Temos um enorme orgulho em ver as crianças crescerem em seu Judaísmo, e celebrar bar e bat mitsvá, e outras importantes datas. Recentemente tivemos o prazer de oficiar um casamento de um jovem local que se casou com uma mulher judia nos Estados Unidos, e agora está envolvido com o Chabad em Nova York.

Parece que as coisas realmente progrediram. Foi isso que você imaginou que ocorreria?
Tenho família no Brasil, e quando eu era adolescente minha família veio visitar Manaus e eu vim junto. Apreciei realmente a Amazônia e queria um dia retornar, mas nunca pensei que terminaria morando aqui. Naquele tempo, eu nem sequer sabia que havia judeus na Amazônia.

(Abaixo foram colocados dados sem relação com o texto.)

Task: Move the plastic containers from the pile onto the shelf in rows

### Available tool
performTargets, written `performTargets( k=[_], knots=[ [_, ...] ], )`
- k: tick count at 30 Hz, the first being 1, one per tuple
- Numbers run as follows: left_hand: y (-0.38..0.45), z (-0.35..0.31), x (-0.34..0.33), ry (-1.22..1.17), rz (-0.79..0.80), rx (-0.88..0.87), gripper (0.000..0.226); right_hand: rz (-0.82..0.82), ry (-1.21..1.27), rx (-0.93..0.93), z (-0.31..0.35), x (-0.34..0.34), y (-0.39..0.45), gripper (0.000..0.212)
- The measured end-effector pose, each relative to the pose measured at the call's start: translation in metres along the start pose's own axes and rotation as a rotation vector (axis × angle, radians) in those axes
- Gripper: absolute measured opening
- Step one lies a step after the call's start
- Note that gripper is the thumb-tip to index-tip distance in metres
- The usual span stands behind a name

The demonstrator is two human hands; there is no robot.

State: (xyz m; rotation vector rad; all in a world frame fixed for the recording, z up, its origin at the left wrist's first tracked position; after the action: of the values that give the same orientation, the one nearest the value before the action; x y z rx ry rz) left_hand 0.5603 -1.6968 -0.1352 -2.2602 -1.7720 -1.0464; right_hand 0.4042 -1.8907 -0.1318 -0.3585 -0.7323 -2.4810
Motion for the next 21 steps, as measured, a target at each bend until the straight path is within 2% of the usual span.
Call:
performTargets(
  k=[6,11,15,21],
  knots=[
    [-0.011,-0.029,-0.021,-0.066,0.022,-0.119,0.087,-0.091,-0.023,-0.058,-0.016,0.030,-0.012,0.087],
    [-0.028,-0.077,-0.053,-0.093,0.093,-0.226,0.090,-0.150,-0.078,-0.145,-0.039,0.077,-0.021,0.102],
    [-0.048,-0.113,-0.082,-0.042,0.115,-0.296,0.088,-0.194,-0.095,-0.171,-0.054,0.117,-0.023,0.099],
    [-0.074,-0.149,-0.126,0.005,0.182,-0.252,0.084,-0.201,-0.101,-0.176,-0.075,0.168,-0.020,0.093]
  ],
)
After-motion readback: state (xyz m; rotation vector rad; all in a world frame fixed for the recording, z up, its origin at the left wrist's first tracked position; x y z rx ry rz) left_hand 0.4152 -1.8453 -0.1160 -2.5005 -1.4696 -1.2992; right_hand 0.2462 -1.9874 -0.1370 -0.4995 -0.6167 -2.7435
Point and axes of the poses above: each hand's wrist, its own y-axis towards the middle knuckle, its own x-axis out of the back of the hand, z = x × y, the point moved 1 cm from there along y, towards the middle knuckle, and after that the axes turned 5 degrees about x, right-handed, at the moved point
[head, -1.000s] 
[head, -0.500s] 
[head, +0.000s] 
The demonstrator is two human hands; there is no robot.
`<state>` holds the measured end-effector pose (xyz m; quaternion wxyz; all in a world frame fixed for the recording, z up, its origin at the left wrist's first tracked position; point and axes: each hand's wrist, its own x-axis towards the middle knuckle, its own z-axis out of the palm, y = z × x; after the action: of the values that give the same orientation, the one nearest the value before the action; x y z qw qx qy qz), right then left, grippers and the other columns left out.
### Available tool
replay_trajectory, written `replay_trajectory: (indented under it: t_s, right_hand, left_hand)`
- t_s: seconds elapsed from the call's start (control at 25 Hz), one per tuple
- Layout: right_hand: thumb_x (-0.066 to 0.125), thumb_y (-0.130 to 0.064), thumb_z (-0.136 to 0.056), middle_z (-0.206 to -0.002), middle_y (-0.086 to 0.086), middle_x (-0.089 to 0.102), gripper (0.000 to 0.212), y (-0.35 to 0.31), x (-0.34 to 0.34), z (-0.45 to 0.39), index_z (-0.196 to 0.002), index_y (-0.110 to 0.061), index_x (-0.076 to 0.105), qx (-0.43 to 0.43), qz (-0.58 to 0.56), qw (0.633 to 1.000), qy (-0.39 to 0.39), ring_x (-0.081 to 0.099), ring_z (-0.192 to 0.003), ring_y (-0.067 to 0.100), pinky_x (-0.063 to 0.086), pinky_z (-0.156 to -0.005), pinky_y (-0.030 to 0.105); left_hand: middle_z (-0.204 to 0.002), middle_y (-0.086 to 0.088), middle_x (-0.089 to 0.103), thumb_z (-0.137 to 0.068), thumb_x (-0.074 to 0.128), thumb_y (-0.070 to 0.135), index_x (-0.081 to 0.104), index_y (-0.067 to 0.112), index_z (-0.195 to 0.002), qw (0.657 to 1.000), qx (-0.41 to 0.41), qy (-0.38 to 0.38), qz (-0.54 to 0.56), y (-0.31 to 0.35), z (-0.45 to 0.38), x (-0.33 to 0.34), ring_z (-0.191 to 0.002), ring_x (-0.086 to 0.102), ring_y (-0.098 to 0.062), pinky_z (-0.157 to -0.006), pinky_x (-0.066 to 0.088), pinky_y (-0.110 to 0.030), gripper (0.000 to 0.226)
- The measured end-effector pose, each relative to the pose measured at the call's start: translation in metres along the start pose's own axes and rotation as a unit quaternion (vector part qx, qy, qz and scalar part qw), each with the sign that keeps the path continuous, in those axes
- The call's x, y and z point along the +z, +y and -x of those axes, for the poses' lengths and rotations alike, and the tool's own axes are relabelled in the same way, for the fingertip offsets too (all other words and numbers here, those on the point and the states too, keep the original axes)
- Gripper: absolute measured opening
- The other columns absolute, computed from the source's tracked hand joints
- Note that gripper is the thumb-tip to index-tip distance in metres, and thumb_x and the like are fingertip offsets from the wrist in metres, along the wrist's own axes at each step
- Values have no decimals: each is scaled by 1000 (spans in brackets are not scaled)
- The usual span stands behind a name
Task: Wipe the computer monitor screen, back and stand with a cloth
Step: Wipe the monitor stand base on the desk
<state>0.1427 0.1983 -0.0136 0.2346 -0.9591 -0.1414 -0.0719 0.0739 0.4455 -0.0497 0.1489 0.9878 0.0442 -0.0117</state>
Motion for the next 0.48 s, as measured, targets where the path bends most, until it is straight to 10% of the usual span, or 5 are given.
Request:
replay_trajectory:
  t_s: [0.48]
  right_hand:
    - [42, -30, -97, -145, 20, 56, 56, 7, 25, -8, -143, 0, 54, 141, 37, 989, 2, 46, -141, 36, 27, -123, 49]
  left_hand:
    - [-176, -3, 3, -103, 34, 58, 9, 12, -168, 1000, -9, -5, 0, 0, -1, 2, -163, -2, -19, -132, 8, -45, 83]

Quando nos casamos, minha mulher e eu nos instalamos no Brooklyn, Nova York, e pensamos em nos tornar emissários Chabad em Manaus. Fizemos uma viagem rápida em junho, e foi realmente uma experiência desanimadora. Nosso bebê de 2 meses desmaiava com o calor, e as pessoas que conhecemos pareciam estar bem longe do Judaísmo.
Um homem idoso que encontramos nos disse que tinha cometido o erro de levar uma vida não-judaica e nos implorou por uma ajuda para assegurar que a próxima geração não cometeria o mesmo erro. Aquilo nos afetou, mas não estávamos preparados para assumir o compromisso.
Então, alguns meses depois, Rabino Gabi e Rivky Holtzberg foram assassinados em seu Beit Chabad em Mumbai. Fomos inspirados pela dedicação deles e pela sua disposição de mudar-se para o outro lado do mundo para uma comunidade pequena, isolada. Decidimos tentar Manaus por um ano com o entendimento de que iríamos partir se não pudéssemos levar adiante. Chegamos aqui e nunca olhamos para trás.
Neste Shavuot passado, nosso sexto filho nasceu aqui em Manaus. Aqui é um lar para nós. As pessoas são nosso povo. Até Mashiach chegar, este é nosso local no mundo, e não o trocaríamos por nenhum outro.